Instructions to follow: All records that follow are to be output exactly.

(Items from a dataset)
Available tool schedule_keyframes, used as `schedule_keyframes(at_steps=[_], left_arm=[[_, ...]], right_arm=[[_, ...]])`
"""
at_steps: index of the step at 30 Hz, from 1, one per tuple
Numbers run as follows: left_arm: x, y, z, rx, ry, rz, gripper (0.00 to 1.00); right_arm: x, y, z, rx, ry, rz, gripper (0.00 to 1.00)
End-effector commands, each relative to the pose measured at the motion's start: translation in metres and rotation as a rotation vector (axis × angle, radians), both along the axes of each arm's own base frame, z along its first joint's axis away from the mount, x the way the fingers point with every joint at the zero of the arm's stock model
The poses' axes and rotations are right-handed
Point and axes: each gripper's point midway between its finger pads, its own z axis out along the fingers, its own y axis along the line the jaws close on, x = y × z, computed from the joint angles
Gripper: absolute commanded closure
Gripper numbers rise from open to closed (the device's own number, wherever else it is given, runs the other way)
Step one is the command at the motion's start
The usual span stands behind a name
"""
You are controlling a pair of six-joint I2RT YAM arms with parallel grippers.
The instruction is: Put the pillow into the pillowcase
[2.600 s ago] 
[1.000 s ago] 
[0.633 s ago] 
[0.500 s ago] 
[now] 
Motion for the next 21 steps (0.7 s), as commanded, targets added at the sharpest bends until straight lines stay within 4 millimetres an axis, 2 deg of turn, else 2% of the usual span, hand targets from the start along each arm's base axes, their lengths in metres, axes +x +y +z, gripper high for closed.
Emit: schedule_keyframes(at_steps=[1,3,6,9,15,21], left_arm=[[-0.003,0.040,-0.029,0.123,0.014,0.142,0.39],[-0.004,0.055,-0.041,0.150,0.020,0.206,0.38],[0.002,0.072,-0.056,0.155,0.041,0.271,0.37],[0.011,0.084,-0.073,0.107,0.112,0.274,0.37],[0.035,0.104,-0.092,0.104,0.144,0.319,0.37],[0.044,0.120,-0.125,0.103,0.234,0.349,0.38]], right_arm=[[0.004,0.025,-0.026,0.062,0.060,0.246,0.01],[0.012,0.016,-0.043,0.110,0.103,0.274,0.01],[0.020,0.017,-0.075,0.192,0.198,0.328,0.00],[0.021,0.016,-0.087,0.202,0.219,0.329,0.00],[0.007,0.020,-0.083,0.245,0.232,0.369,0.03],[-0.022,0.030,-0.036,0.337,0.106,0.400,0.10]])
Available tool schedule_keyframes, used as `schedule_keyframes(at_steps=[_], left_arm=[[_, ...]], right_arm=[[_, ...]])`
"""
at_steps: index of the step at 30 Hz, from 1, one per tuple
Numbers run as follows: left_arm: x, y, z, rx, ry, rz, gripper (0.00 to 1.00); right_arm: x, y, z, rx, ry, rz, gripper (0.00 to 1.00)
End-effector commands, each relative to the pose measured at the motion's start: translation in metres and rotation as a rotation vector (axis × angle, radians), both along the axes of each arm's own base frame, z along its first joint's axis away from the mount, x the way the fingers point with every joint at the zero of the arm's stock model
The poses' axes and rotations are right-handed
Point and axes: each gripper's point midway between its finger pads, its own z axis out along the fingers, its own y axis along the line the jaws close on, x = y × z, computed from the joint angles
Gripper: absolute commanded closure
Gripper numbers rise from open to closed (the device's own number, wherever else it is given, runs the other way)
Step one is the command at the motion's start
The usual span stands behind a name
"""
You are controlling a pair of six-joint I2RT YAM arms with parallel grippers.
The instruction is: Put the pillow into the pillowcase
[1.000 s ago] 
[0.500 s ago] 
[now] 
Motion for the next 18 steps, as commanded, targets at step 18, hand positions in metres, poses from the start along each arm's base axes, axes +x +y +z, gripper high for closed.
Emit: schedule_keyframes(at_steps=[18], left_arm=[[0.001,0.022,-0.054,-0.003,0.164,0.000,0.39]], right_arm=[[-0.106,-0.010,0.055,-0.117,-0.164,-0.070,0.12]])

Answer to the exercise:
Available tool schedule_keyframes, used as `schedule_keyframes(at_steps=[_], left_arm=[[_, ...]], right_arm=[[_, ...]])`
"""
at_steps: index of the step at 30 Hz, from 1, one per tuple
Numbers run as follows: left_arm: x, y, z, rx, ry, rz, gripper (0.00 to 1.00); right_arm: x, y, z, rx, ry, rz, gripper (0.00 to 1.00)
End-effector commands, each relative to the pose measured at the motion's start: translation in metres and rotation as a rotation vector (axis × angle, radians), both along the axes of each arm's own base frame, z along its first joint's axis away from the mount, x the way the fingers point with every joint at the zero of the arm's stock model
The poses' axes and rotations are right-handed
Point and axes: each gripper's point midway between its finger pads, its own z axis out along the fingers, its own y axis along the line the jaws close on, x = y × z, computed from the joint angles
Gripper: absolute commanded closure
Gripper numbers rise from open to closed (the device's own number, wherever else it is given, runs the other way)
Step one is the command at the motion's start
The usual span stands behind a name
"""
You are controlling a pair of six-joint I2RT YAM arms with parallel grippers.
The instruction is: Put the pillow into the pillowcase
[2.600 s ago] 
[1.000 s ago] 
[0.633 s ago] 
[0.500 s ago] 
[now] 
Motion for the next 21 steps (0.7 s), as commanded, targets added at the sharpest bends until straight lines stay within 4 millimetres an axis, 2 deg of turn, else 2% of the usual span, hand targets from the start along each arm's base axes, their lengths in metres, axes +x +y +z, gripper high for closed.
Emit: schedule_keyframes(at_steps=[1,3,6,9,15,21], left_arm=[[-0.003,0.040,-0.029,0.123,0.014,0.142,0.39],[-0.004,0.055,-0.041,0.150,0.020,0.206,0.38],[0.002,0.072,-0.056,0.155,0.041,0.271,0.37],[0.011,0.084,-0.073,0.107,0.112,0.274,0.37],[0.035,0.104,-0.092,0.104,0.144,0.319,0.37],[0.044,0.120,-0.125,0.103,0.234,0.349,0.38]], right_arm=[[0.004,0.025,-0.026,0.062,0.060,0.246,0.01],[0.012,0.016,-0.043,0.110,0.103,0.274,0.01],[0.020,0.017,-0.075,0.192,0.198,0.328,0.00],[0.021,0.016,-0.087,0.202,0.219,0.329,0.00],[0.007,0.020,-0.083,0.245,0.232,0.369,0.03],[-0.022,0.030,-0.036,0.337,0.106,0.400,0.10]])
Available tool schedule_keyframes, used as `schedule_keyframes(at_steps=[_], left_arm=[[_, ...]], right_arm=[[_, ...]])`
"""
at_steps: index of the step at 30 Hz, from 1, one per tuple
Numbers run as follows: left_arm: x, y, z, rx, ry, rz, gripper (0.00 to 1.00); right_arm: x, y, z, rx, ry, rz, gripper (0.00 to 1.00)
End-effector commands, each relative to the pose measured at the motion's start: translation in metres and rotation as a rotation vector (axis × angle, radians), both along the axes of each arm's own base frame, z along its first joint's axis away from the mount, x the way the fingers point with every joint at the zero of the arm's stock model
The poses' axes and rotations are right-handed
Point and axes: each gripper's point midway between its finger pads, its own z axis out along the fingers, its own y axis along the line the jaws close on, x = y × z, computed from the joint angles
Gripper: absolute commanded closure
Gripper numbers rise from open to closed (the device's own number, wherever else it is given, runs the other way)
Step one is the command at the motion's start
The usual span stands behind a name
"""
You are controlling a pair of six-joint I2RT YAM arms with parallel grippers.
The instruction is: Put the pillow into the pillowcase
[1.000 s ago] 
[0.500 s ago] 
[now] 
Motion for the next 18 steps, as commanded, targets at step 18, hand positions in metres, poses from the start along each arm's base axes, axes +x +y +z, gripper high for closed.
Emit: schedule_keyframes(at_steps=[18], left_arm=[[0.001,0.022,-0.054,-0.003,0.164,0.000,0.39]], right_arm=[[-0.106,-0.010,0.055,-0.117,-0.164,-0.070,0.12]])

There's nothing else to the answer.